TASK TO COMPLETE:
Report all lines in the records that hold the string "robot".

DATA EXCERPTS:

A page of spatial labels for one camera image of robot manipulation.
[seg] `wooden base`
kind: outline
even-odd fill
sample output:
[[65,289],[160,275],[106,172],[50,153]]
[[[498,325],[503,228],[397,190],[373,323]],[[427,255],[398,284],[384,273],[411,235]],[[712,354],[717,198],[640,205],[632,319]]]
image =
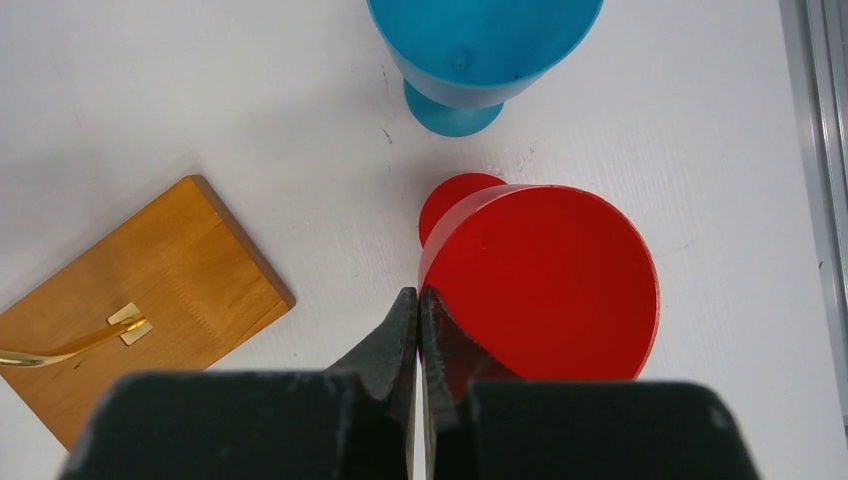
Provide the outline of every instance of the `wooden base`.
[[115,338],[56,365],[0,368],[66,447],[118,377],[206,368],[294,306],[206,180],[190,176],[0,315],[0,348],[64,344],[130,302],[153,325],[133,345]]

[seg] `blue cup base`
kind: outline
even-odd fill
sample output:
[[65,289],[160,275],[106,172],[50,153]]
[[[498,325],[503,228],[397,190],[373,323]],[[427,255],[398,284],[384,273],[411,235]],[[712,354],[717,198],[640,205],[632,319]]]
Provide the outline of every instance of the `blue cup base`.
[[465,137],[489,126],[501,113],[503,103],[480,109],[453,108],[425,97],[408,81],[403,81],[403,93],[409,111],[428,130],[445,137]]

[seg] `brass bracket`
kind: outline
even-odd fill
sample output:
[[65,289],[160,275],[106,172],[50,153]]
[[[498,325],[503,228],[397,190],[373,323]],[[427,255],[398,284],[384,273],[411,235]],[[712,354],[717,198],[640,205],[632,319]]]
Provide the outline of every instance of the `brass bracket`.
[[[125,307],[115,312],[106,321],[109,322],[109,325],[115,325],[127,318],[134,318],[138,316],[144,318],[144,315],[141,315],[141,312],[138,311],[138,307],[136,307],[134,303],[130,302]],[[128,330],[126,333],[122,333],[121,340],[129,346],[138,341],[139,338],[147,335],[147,333],[151,330],[153,330],[153,325],[151,325],[149,321],[146,321],[138,327]]]

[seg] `gold clip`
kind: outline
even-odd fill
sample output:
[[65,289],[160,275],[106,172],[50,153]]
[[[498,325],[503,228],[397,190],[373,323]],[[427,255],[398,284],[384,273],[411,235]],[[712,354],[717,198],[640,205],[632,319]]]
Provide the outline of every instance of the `gold clip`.
[[121,337],[125,344],[132,345],[153,329],[150,322],[133,303],[118,310],[109,317],[108,322],[110,326],[52,350],[43,352],[0,350],[0,365],[31,368],[53,365],[102,345],[115,337]]

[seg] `white table surface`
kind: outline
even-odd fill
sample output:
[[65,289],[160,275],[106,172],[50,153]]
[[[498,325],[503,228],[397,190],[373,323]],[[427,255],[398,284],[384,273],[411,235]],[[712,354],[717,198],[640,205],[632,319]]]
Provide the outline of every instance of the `white table surface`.
[[[642,378],[715,389],[764,478],[848,478],[777,2],[609,0],[464,139],[408,113],[364,0],[0,2],[0,308],[200,172],[298,298],[216,367],[322,368],[415,283],[428,191],[478,170],[617,205],[661,283]],[[64,455],[0,383],[0,478]]]

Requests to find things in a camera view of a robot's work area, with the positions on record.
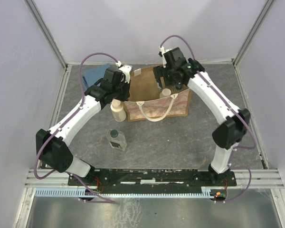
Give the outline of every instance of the small glass jar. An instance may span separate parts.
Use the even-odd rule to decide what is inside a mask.
[[[108,134],[106,135],[111,147],[113,149],[119,149],[125,151],[127,147],[127,142],[124,137],[124,133],[118,130],[109,130]]]

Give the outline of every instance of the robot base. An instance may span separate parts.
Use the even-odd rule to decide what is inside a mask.
[[[201,187],[236,186],[234,172],[215,179],[212,171],[163,169],[95,169],[93,178],[83,178],[88,186],[96,186],[96,177],[103,185],[103,194],[174,194],[201,193]],[[82,186],[69,177],[69,186]]]

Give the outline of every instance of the white wall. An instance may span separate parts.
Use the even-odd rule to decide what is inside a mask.
[[[68,63],[107,52],[127,63],[160,62],[158,46],[184,36],[197,59],[234,58],[266,0],[35,0]],[[176,38],[166,47],[185,46]],[[107,62],[95,57],[92,62]]]
[[[0,1],[0,228],[14,221],[35,134],[48,127],[62,67],[22,0]]]
[[[269,163],[285,185],[285,0],[273,5],[239,70]]]

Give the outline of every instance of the blue towel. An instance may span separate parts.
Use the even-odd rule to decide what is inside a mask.
[[[94,83],[104,77],[105,70],[110,67],[110,64],[105,64],[99,67],[95,67],[93,69],[85,70],[84,75],[82,76],[82,80],[85,86],[85,89],[94,85]]]

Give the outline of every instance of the white rope handle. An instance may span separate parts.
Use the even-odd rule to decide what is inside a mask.
[[[170,105],[169,105],[167,111],[165,112],[164,115],[162,115],[161,117],[158,117],[158,118],[151,118],[151,117],[148,117],[148,116],[146,115],[146,113],[144,113],[144,111],[143,111],[143,106],[142,106],[142,105],[144,104],[144,101],[137,101],[136,103],[137,103],[137,105],[138,105],[138,107],[139,107],[139,110],[141,111],[141,113],[143,114],[143,116],[146,117],[147,120],[152,121],[152,122],[157,122],[157,121],[163,120],[163,119],[167,116],[167,114],[170,112],[170,110],[171,110],[171,108],[172,108],[172,106],[173,106],[173,103],[174,103],[175,99],[177,98],[177,96],[178,96],[178,94],[172,94],[172,95],[170,96],[172,99],[171,99],[171,102],[170,102]]]

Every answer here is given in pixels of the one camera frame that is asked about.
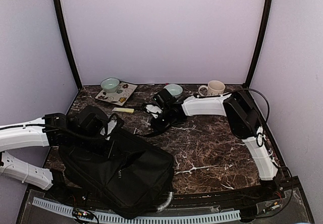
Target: white backdrop
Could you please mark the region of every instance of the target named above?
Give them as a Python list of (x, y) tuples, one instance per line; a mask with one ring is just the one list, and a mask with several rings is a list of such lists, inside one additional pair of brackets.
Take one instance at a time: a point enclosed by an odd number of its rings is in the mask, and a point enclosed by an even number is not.
[(83, 85), (244, 83), (264, 0), (62, 0)]

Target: white mug
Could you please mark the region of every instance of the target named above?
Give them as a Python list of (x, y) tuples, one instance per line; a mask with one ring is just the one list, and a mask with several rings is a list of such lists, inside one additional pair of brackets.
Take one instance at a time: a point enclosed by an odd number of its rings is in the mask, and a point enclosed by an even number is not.
[(226, 86), (224, 85), (224, 83), (220, 81), (212, 80), (207, 84), (207, 86), (202, 85), (198, 88), (198, 93), (202, 96), (205, 96), (200, 92), (201, 89), (203, 88), (207, 89), (207, 95), (218, 95), (218, 94), (223, 94)]

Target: white wall
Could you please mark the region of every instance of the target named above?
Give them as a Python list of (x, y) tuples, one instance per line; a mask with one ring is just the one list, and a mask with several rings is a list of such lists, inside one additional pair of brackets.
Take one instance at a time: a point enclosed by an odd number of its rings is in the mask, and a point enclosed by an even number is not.
[(245, 82), (264, 0), (62, 0), (84, 85)]
[[(66, 113), (76, 93), (52, 0), (0, 0), (0, 125)], [(47, 152), (10, 151), (37, 166)], [(16, 223), (25, 190), (0, 177), (0, 223)]]
[(251, 85), (270, 101), (269, 126), (286, 164), (300, 177), (316, 223), (323, 223), (322, 5), (323, 0), (273, 0)]

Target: black frame post
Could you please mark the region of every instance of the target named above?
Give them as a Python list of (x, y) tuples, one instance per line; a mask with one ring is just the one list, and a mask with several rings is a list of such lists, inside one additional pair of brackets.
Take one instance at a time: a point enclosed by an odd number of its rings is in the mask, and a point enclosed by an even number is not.
[(244, 88), (249, 88), (251, 85), (251, 81), (254, 75), (254, 72), (257, 67), (261, 47), (263, 44), (263, 39), (264, 35), (266, 33), (266, 28), (267, 28), (267, 23), (268, 23), (268, 18), (269, 18), (269, 13), (271, 10), (271, 5), (272, 5), (272, 0), (265, 0), (264, 1), (264, 7), (263, 7), (263, 12), (262, 12), (262, 18), (261, 18), (261, 24), (260, 24), (260, 29), (258, 33), (258, 38), (257, 38), (257, 43), (253, 52), (249, 72), (247, 75), (246, 82), (243, 84)]
[(80, 90), (83, 85), (80, 79), (80, 75), (77, 71), (75, 60), (72, 54), (72, 49), (70, 45), (70, 41), (67, 35), (67, 30), (65, 26), (65, 21), (64, 21), (64, 16), (63, 16), (63, 10), (62, 10), (62, 5), (61, 5), (61, 0), (53, 0), (54, 1), (54, 6), (55, 6), (55, 11), (56, 11), (56, 16), (57, 16), (57, 21), (59, 23), (60, 31), (61, 31), (61, 36), (66, 52), (67, 59), (69, 61), (71, 71), (74, 77), (74, 81), (76, 83), (77, 88)]

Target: black fabric
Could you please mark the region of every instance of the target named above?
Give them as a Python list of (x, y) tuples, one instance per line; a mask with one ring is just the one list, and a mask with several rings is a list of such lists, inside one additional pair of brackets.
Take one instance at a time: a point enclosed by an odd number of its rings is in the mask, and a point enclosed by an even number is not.
[(76, 146), (60, 146), (65, 176), (94, 193), (115, 213), (135, 218), (170, 186), (174, 158), (124, 129), (111, 135), (108, 144), (112, 142), (109, 158)]

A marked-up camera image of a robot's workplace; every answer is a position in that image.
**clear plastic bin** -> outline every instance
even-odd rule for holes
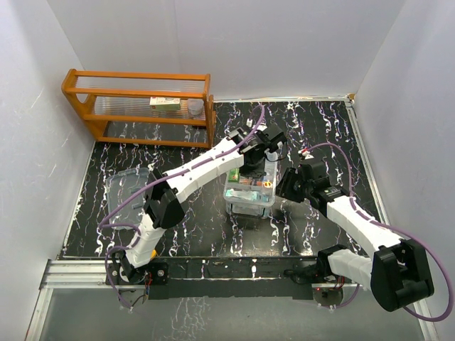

RESULT OF THE TASK:
A page of spatial labels for one camera image of robot manipulation.
Requests to find things in a camera view of a robot's work area, with the positions on record.
Give the outline of every instance of the robot base. An instance may span separate parts.
A marked-up camera image of a robot's workplace; every answer is a position in that image.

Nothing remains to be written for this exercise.